Sickle cell study boosts call for improved childhood immunization programs in Africa
September 9, 2009
Sickle cell anemia is a disorder of the blood. This image shows 2 red blood cells, the one in front is displaying the characteristic "sickle-shape" (a flattened "C" shape) common to the disease. Sickle cell anemia is a disease that causes the red blood cells to change shape and affects their ability to carry hemoglobin (an iron rich protein, which gives red blood cells their red color and allows for efficient oxygen transport). Sickle cell anemia results in abnormal blood flow and a reduction in red blood cell count. It is an inherited genetic disorder, which occurs if someone has two copies of the sickle cell gene. If only one copy of the gene is inherited, this is known as "sickle cell trait," which results in an increased resistance to malaria. Credit: EM Unit, UCL Medical School, Royal Free Campus/ Wellcome Images
Children in Africa with sickle cell anaemia are dying unnecessarily from bacterial infections, suggests the largest study of its kind, funded by the Wellcome Trust. The results are published today in the journal the Lancet. The study has prompted calls for all children in Africa to receive vaccinations against the most common bacterial infections.
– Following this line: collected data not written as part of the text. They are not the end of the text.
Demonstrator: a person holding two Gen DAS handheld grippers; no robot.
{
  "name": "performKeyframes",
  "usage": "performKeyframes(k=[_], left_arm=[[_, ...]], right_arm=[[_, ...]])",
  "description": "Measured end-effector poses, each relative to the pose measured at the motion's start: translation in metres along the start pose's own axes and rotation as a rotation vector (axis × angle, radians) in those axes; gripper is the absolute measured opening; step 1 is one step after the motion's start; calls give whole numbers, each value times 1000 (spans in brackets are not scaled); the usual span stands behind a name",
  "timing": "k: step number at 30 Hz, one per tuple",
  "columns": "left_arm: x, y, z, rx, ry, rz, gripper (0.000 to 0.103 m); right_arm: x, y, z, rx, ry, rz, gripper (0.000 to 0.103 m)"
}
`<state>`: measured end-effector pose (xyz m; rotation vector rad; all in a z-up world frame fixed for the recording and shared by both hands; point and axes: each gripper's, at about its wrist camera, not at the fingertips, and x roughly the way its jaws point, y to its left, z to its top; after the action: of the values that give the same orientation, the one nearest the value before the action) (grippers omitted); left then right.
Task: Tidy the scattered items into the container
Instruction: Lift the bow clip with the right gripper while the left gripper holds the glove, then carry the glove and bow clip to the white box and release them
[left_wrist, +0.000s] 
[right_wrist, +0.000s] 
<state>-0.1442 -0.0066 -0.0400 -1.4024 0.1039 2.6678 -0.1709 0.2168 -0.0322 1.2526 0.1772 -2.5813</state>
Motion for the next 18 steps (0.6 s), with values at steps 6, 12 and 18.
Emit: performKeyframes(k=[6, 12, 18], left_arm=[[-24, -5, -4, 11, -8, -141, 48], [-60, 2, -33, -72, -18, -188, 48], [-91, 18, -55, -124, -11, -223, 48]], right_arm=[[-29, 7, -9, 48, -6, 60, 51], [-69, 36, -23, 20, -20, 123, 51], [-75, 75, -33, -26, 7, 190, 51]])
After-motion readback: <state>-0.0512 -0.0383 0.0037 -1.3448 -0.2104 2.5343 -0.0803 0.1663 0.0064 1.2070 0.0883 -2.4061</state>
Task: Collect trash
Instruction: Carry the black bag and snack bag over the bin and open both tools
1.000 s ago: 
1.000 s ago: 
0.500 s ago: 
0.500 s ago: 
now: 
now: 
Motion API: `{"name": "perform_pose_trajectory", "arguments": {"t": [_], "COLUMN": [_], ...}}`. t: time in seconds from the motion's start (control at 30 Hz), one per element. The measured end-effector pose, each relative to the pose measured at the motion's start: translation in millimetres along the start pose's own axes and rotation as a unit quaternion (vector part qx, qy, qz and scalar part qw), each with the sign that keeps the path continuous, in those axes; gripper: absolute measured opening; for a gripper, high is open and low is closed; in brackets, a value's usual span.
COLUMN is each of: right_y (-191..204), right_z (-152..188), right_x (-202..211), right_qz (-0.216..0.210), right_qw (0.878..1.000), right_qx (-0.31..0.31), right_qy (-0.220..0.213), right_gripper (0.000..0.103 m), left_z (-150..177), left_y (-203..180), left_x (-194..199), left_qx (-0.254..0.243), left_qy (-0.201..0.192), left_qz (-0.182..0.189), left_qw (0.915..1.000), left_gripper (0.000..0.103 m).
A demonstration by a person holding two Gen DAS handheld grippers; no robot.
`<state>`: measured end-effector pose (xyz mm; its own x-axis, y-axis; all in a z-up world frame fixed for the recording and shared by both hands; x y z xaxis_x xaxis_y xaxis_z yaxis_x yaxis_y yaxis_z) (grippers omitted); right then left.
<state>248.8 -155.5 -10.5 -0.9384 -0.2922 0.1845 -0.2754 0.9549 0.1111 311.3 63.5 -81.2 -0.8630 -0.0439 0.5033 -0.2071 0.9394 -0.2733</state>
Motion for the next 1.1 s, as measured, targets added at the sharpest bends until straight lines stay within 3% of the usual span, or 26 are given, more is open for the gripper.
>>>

Sickle cell anaemia affects millions of people worldwide, but more than eighty per cent of cases are in Africa, where 200,000 children are born with the disease every year. It is a genetic disease, which leads to the formation of sickle-shaped red blood cells. These cells do not pass easily through blood vessels and can form clusters which block the flow of blood to limbs and organs, leading to pain, serious infections and organ damage.
Despite the huge number of children who are born with sickle cell anaemia in Africa annually, the diagnosis is often delayed and 90% of these children die before the disease is ever diagnosed. It has long been assumed that severe infections are responsible for many of these deaths, but this has never been properly investigated.
To find out the scale of the problem in Africa, researchers at the Kenya Medical Research Institute (KEMRI)-Wellcome Trust Programme in Kilifi, on the coast of Kenya, studied blood samples from all children aged under fourteen who were admitted to the local hospital during a ten year period between 1998-2008. They screened for cases of bacteraemia (bacterial infections of the blood) and then tested the positive samples for sickle cell anaemia.
By screening almost 40,000 admissions to the hospital, the researchers identified more than 2,000 cases of bacteraemia. However, whilst in the general population less than three in 1,000 children were found to have sickle cell anaemia, this figure increased more than twenty-fold - to over sixty per 1,000 - for children admitted to hospital with bacteraemia, confirming that, as in the developed world, African children with sickle cell anaemia are at huge risk of bacteraemia.
Amongst the most common causes of bacteraemia amongst children with sickle cell anaemia were Streptococcus pneumoniae (accounting for 41% of cases) and Haemophilus influenzae type b (12% of cases), both of which are serious infections, that may lead to pneumonia or meningitis, but are preventable by vaccination.
The research was led by Dr Tom Williams, a Wellcome Trust Senior Fellow and Reader in Tropical Medicine at the University of Oxford. He commented: "Our study provides strong impetus for the introduction of vaccination programmes for all children in Africa, a move that will dramatically improve the survival chances of children born with sickle cell anaemia. Health policies need to be based on solid evidence such as this research, rather than on rumour and personal preference."
The researchers estimate that in Kilifi, it is likely that up to one quarter of all child-deaths are attributable to sickle cell anaemia, with bacterial infections accounting for a sizable proportion.
Developing countries are working to reduce childhood mortality to meet one of the Millennium Development Goals. However, the focus is on the major causes of mortality - more than 70 per cent of child deaths every year are attributable to six causes: diarrhoea, malaria, neonatal infection, pneumonia, preterm delivery, or lack of oxygen at birth. As childhood mortality falls, Dr Williams believes that the relative contribution of sickle cell anaemia will increase without the development and implementation of specific interventions.
"To date, sickle cell anaemia has not enjoyed a high priority on African health agendas, despite the relatively high impact it has on childhood mortality, which far exceeds estimates for HIV," he says. "HIV commands vast attention from the international community, yet sickle cell anaemia is virtually invisible on the international health agenda."
Dr S K Sharif, Director of Public Health and Sanitation for the Kenyan government, says:
"This study will make a huge difference to the way my ministry thinks about sickle cell disease. We need much more information along these lines to help us develop appropriate policies that will help us to improve the lives of all Kenyans born with this condition."